Common care planning issues found by CMS surveyors include inadequate documentation of services provided to patients and establishing goals of care that are not measurable, according to Flugaur. For example, the care team can include “reduced pain,” as a goal of care, but the hospice must quantify what that term means to an individual patient, such as reduced pain according to a numerical scale or an ability to be more active or attend events.

“Hospice providers need to be able to quantify what ‘reduced pain’ means to each individual patient because it could look very different depending on patient diagnosis or level of functioning,” Flugaur said.

Effective documentation is also essential. Even if the hospice provides all the services the patient needs within appropriate time frames, CMS will cite them for noncompliance if the care is not documented correctly.

Staff training is essential to effective care planning, particularly among the interdisciplinary teams that care for the patient. All members of the team, as well as the patient and family should be involved. This training can occur at hire and recur as needed.

“Everyone who is working within the hospice organization should receive training on policies and procedures, including care planning, so they have a thorough understanding of their employer’s expectations as well as the regulatory expectations,” Linda Elizaitis, president of the consulting firm CMS Compliance Group, told Hospice News. “All members of the interdisciplinary team should be provided with education during their orientation on how to develop that comprehensive care plan and how to evaluate the effectiveness of the interventions that are implemented.”

Agrace Hospice has systems like this in place. New hires receive training in a classroom orientation that explains the rationale behind care planning, the organization’s policies, associated regulatory requirements and instruction on how to build the care plan within the electronic medical record. The hospice builds on that education in the field as preceptors work with new staff to operationalize their classroom training.

The hospice’s survey results help inform the training. Agrace leaders discuss surveyor expectations and what they are seeing in other organizations and incorporate that feedback into training programs.

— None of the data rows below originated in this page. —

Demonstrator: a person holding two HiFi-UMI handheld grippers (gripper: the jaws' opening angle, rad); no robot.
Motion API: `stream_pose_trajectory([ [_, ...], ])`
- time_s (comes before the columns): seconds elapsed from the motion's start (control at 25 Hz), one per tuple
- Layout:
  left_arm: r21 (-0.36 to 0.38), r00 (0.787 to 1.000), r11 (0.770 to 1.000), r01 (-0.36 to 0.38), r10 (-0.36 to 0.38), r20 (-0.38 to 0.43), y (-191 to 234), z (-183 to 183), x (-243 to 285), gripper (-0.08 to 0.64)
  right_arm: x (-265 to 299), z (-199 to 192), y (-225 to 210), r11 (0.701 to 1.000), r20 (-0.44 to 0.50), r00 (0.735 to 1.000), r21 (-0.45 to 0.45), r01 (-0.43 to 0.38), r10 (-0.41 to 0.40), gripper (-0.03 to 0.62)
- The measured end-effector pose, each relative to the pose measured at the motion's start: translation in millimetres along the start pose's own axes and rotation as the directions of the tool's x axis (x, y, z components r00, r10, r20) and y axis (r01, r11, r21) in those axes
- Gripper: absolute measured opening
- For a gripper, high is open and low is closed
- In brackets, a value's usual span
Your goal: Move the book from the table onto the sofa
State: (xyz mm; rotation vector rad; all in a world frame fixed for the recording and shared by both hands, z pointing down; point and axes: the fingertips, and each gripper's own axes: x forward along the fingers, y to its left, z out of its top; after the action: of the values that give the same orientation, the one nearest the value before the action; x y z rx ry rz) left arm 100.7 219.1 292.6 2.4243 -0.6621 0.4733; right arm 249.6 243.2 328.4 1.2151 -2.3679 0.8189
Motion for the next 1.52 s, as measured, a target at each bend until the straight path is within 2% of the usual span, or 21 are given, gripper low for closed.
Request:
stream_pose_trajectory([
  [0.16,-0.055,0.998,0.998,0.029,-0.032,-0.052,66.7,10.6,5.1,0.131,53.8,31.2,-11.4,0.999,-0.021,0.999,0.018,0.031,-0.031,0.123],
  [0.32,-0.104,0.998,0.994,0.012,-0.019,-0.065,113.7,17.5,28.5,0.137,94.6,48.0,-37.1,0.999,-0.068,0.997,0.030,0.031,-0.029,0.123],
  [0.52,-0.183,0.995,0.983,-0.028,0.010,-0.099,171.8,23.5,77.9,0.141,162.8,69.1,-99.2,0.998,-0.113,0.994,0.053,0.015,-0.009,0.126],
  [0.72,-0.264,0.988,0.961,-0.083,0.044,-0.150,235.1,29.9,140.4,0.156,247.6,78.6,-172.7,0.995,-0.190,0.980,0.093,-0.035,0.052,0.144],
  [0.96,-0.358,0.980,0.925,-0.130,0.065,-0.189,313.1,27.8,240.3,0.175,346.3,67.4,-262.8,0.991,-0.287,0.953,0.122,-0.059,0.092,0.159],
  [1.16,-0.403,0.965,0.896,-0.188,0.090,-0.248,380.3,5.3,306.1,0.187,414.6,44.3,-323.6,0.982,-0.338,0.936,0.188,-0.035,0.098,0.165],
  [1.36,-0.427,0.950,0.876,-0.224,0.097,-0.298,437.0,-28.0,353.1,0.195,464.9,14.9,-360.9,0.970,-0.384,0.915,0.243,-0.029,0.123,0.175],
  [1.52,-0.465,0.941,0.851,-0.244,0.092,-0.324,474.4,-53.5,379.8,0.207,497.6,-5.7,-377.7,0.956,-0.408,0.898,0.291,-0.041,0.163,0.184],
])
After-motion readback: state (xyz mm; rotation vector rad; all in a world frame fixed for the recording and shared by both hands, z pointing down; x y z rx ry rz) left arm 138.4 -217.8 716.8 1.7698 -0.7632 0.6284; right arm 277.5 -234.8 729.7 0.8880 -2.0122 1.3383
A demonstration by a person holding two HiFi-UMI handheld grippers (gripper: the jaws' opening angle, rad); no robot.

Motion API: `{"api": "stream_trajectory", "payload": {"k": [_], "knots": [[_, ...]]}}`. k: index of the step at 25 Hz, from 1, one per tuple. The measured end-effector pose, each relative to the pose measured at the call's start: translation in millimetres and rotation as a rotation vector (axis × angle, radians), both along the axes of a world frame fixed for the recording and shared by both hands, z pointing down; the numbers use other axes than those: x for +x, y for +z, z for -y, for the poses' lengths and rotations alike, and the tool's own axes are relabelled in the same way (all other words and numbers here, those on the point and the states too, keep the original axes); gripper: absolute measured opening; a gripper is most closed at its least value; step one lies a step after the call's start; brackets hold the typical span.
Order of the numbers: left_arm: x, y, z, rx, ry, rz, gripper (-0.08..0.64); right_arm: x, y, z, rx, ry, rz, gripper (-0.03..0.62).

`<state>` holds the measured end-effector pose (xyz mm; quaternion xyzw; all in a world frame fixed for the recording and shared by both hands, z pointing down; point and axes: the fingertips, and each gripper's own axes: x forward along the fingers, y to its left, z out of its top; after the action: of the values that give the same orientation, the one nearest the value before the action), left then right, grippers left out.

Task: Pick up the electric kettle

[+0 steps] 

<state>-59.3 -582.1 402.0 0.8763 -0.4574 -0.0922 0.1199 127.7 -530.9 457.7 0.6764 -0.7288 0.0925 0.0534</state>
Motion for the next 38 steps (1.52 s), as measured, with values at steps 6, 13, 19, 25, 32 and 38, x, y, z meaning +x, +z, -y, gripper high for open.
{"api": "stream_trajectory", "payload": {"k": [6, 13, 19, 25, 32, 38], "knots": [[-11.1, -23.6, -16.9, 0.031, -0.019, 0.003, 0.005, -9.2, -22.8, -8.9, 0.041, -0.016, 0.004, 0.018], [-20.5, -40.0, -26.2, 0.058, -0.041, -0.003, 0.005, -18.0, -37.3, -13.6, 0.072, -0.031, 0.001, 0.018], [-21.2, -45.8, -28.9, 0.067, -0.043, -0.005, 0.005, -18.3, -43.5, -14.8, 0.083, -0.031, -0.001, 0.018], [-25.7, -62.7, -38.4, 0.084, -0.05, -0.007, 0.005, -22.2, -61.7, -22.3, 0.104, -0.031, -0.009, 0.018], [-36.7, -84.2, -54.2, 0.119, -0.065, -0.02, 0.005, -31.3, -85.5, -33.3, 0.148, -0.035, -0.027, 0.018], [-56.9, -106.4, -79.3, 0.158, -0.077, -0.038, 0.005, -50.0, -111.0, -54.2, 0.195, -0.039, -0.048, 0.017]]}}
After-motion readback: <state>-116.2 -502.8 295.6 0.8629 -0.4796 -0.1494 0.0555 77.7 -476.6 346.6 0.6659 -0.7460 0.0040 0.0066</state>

“It’s helpful if you can learn directly from the surveyors themselves about what a beautiful plan of care looks like, because there is a lot of gray in the regulations and a lot that is left up to individual EHRs and to the interpretation of the hospice,” Flagaur told Hospice News.

Conducting self-audits is also sound advice, according to Elizaitis. A qualified staff member should review care plans, carefully checking them against orders and other information in the medical record to ensure the plans are complete and accurate and updated within the appropriate time frame. They can also verify that the interventions in the medical record correspond to the care plan. Elizaitis recommends quarterly audits of at least 20% of current patient records.

“You have got to audit. You have got to open up those medical records and look at that plan of care and make sure that it is comprehensive, but you also have to do something with the results of that audit,” Elizaitis said. “Use that audit to put corrective actions in place. If plans need updating or staff need additional education, you want to find those issues and correct them before a surveyor comes in.”